Pero Renard también debe tomar el puesto de Walter ante la mirada de los demás. Si bien la intención que lleva a aquél al pueblo de Walter es decirles la verdad a sus padres y obtener su perdón, cuando se encuentra con ellos, que creen que se trata de un amigo suyo, y para satisfacer sus deseos de obtener información acerca de su hijo, sucumbe a la tentación de asumir esa impostura, en lo que constituye un primer gesto del continuo simulacro que marcará, previsiblemente, el resto de su vida. El designio de Renard, pues, no deja de ser el de permanecer encadenado a una perpetua representación, tema también caro a Lubitsch —recuérdese, por ejemplo, Ser o no ser (To be or not to be. 1942)—, como bien muestra la escena en que Renard y Elsa son observados sucesivamente por los vecinos desde los balcones en su paseo por las calles de la ciudad, recién iniciada su relación. Cuando Renard, hastiado de esta impostura, acude a casa de los Holderling para despedirse, se encuentra con la vehemente oposición de Elsa, que le espeta que no va a permitir que los padres de Walter pierdan «un segundo hijo», llevando finalmente a la claudicación de Renard —claudicación también sutilmente anticipada en el que es uno de los mejores momentos de la película, y de los más emocionantes, aquél en que en su primera entrevista con el padre de Walter, al apercibirse del retrato que éste tiene en su mesita, visto desde atrás, sin que sea necesario que vea la foto que enmarca, agacha compungido la cabeza, rendido desde el principio ante el terrible objetivo que se ha impuesto con su visita—, que se resigna a quedarse en la ciudad aceptando el papel que le ha tocado asumir, certificando definitivamente la adopción de la identidad de Walter cuando, interpretando una pieza musical con el violín de éste, y con Elsa al piano, la película concluye con la nueva familia reunida en el salón, armonizada por fin al son de esa pieza musical que la guerra había interrumpido trágicamente —la traducción del título original, Broken Lullaby, sería el de «nana interrumpida»—, y será Renard el que tenga que retomar esta canción, el que asuma también la voz de Walter, en lo que constituye uno de los finales más agridulces que uno recuerda –y para su protagonista, en realidad, un final terrible como pocos— .


1 Y por otra parte es esta mirada la que perseguirá cruelmente a Renard el resto de su vida, el origen de todas sus acciones en la película.
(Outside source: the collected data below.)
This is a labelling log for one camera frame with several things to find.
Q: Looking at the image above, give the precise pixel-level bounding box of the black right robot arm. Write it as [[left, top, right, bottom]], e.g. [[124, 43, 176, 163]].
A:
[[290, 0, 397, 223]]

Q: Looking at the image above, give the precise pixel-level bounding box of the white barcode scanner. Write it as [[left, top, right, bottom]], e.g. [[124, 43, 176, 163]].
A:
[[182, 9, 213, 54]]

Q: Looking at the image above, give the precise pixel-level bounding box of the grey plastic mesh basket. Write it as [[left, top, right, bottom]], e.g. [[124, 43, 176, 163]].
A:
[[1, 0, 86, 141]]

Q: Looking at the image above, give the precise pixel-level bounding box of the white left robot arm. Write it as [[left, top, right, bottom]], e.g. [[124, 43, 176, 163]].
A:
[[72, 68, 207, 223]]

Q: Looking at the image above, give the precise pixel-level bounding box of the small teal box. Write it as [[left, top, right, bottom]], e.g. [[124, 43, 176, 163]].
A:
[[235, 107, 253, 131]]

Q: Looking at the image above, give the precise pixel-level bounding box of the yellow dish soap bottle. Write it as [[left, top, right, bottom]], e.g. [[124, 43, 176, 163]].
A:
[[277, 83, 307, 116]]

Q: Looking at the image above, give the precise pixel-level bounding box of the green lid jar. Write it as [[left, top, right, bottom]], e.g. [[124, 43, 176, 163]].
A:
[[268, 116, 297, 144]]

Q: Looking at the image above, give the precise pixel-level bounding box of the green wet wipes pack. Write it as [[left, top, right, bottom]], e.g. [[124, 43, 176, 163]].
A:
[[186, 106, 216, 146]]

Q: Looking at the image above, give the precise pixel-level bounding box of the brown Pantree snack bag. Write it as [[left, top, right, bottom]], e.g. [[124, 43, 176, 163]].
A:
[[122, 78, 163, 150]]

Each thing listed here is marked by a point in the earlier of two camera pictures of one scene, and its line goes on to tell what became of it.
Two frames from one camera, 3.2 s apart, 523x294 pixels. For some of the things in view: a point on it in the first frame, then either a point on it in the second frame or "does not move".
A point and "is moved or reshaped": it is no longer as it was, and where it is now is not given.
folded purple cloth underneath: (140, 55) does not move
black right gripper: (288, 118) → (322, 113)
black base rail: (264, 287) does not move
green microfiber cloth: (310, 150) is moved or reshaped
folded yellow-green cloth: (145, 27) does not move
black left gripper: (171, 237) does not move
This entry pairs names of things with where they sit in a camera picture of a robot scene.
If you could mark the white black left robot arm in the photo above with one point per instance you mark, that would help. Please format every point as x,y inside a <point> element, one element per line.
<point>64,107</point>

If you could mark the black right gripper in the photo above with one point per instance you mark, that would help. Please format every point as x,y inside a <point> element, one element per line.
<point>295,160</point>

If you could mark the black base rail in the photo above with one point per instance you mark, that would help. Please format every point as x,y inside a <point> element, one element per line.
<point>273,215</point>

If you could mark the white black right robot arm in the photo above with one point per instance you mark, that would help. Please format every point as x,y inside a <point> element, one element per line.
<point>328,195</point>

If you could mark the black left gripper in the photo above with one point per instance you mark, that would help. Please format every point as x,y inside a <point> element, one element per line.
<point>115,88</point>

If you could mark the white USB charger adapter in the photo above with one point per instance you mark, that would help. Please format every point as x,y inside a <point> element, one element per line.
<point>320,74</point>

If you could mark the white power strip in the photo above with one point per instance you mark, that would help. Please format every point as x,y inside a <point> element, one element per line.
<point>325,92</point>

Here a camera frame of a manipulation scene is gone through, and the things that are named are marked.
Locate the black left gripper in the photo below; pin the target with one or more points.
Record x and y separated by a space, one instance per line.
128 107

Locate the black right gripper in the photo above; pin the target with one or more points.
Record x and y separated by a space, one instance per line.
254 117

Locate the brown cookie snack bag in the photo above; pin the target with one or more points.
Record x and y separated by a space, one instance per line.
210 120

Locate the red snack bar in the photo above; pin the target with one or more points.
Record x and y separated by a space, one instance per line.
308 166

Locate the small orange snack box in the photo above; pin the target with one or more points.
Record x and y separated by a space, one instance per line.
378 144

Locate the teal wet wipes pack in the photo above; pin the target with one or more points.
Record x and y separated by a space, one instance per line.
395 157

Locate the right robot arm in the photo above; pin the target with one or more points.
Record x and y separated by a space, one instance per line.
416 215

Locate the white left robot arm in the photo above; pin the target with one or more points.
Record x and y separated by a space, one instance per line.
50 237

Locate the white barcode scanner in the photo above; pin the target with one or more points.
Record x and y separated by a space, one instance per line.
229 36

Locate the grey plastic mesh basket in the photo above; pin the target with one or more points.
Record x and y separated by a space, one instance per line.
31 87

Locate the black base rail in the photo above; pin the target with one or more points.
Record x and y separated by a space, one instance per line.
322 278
Estos ojos no cerrados resultan la mejor imagen de un momento que va a resultar de imposible sutura para el protagonista de la película. A este respecto resultan muy pertinentes estas palabras de Vicente Sánchez Biosca: «En el cine clásico de Hollywood, los hombres y las mujeres morían con los ojos cerrados (…). Si bien lo pensamos, cerrar los ojos es justamente el hermoso gesto que dedicamos a nuestros muertos, tanto para representar la paz que les deseamos, asimilando pues su defunción a un sueño reparador, como para evitar lo insoportable de ‘su mirada’» (El cadáver y el cuerpo en el cine clásico de Hollywood, Archivos de la Filmoteca, nº. 14, Valencia, Junio de 1993, pp. 127—143).